Connu pour son non-conformisme, son sens de la démesure et de la provocation, il s’était récemment engagé contre le séparatisme flamand en signant en septembre dernier, en pleine crise politique belge, une pétition avec 400 autres personnalités du pays pour défendre l’unité du royaume.
Né le 5 avril 1929 à Bruges, Hugo Claus, romancier, poète, dramaturge, scénariste, auteur d’une centaine d’ouvrages, avait également participé au tournant des années 1950 au mouvement artistique Cobra, comme son compatriote le peintre belge Pierre Alechinsky.
Tout en ayant vécu un temps à Paris, où il a été influencé par le mouvement surréaliste et Antonin Artaud, il avait choisi d’écrire en néerlandais et se présentait avec son sens bien connu de la provocation comme «un flamingant (nationaliste flamand) francophone».
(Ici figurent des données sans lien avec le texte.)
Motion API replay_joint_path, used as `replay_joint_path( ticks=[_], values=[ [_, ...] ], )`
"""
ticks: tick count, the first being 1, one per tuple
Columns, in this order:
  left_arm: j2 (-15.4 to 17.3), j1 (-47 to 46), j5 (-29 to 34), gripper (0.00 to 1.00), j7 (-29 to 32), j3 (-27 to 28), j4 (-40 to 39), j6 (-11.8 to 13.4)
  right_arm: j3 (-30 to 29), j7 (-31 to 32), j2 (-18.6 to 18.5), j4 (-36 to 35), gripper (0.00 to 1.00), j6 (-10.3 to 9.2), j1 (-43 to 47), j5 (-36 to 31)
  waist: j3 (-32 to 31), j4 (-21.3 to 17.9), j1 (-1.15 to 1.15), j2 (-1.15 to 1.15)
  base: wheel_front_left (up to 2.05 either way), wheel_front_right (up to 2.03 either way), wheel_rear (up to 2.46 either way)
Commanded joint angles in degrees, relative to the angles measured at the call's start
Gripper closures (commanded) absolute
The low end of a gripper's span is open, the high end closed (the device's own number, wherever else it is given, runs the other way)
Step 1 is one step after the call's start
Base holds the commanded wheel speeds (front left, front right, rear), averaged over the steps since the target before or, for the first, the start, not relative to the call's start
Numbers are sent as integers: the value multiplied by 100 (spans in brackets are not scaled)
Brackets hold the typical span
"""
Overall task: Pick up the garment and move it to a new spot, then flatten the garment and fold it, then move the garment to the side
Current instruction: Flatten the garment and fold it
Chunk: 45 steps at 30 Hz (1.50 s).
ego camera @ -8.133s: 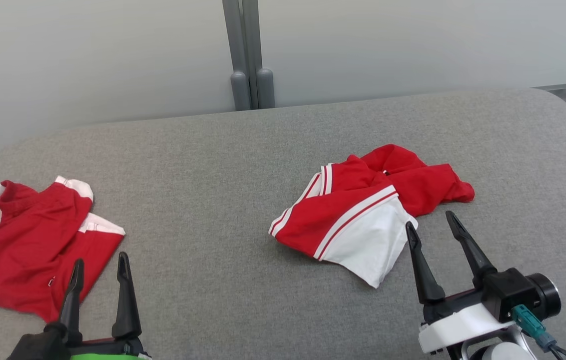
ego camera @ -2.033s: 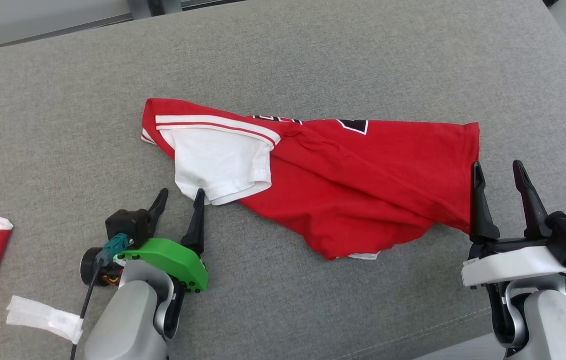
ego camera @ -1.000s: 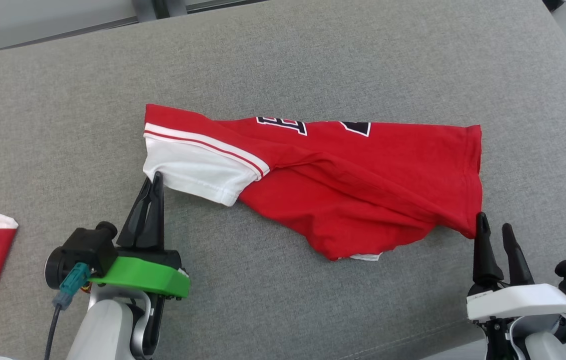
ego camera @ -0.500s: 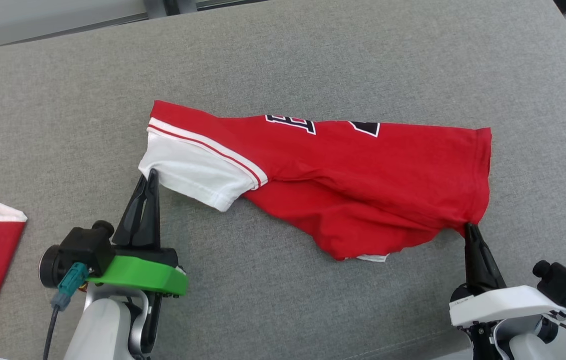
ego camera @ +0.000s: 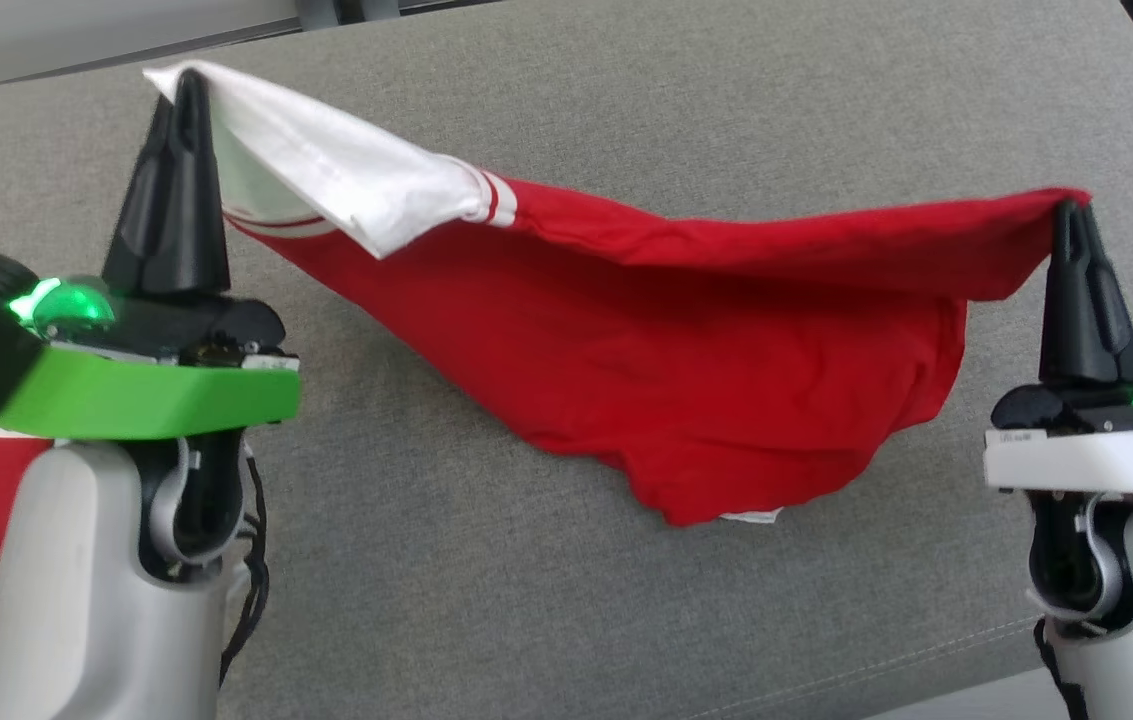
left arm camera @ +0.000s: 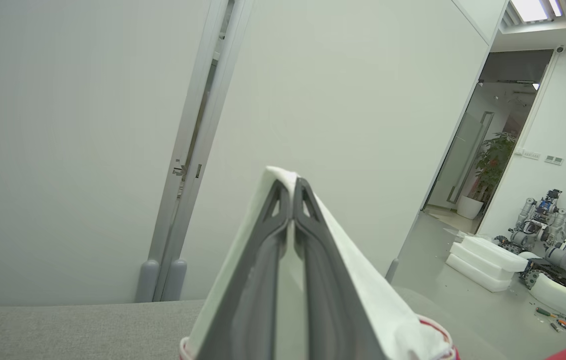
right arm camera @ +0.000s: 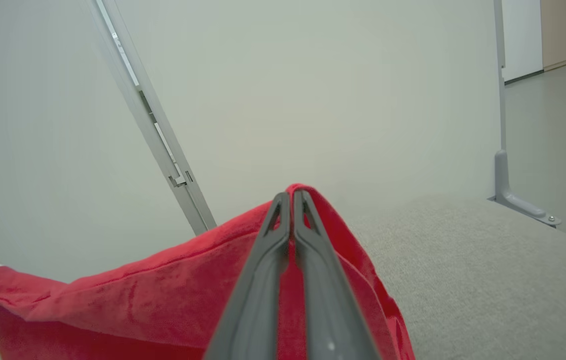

Dans son roman le plus célèbre, Le chagrin des Belges, il décrivait avec le lyrisme brutal et truculent qui est sa marque de fabrique une certaine médiocrité réactionnaire du milieu provincial flamand. Il y dénonçait la collaboration flamande avec l’occupant allemand durant la Seconde guerre mondiale, un des thèmes tabous de la politique belge.
Parmi ses œuvres traduites en francais, figurent La chasse aux canards (1953), Andréa ou la fiancée du matin (1956), L’homme aux mains vides (1957), L’Etonnement (1977), Une douce destruction, Hontes (1988), L’Espadon (1989), Belladonna (1994), La Rumeur (1997), Le Dernier lit (2003).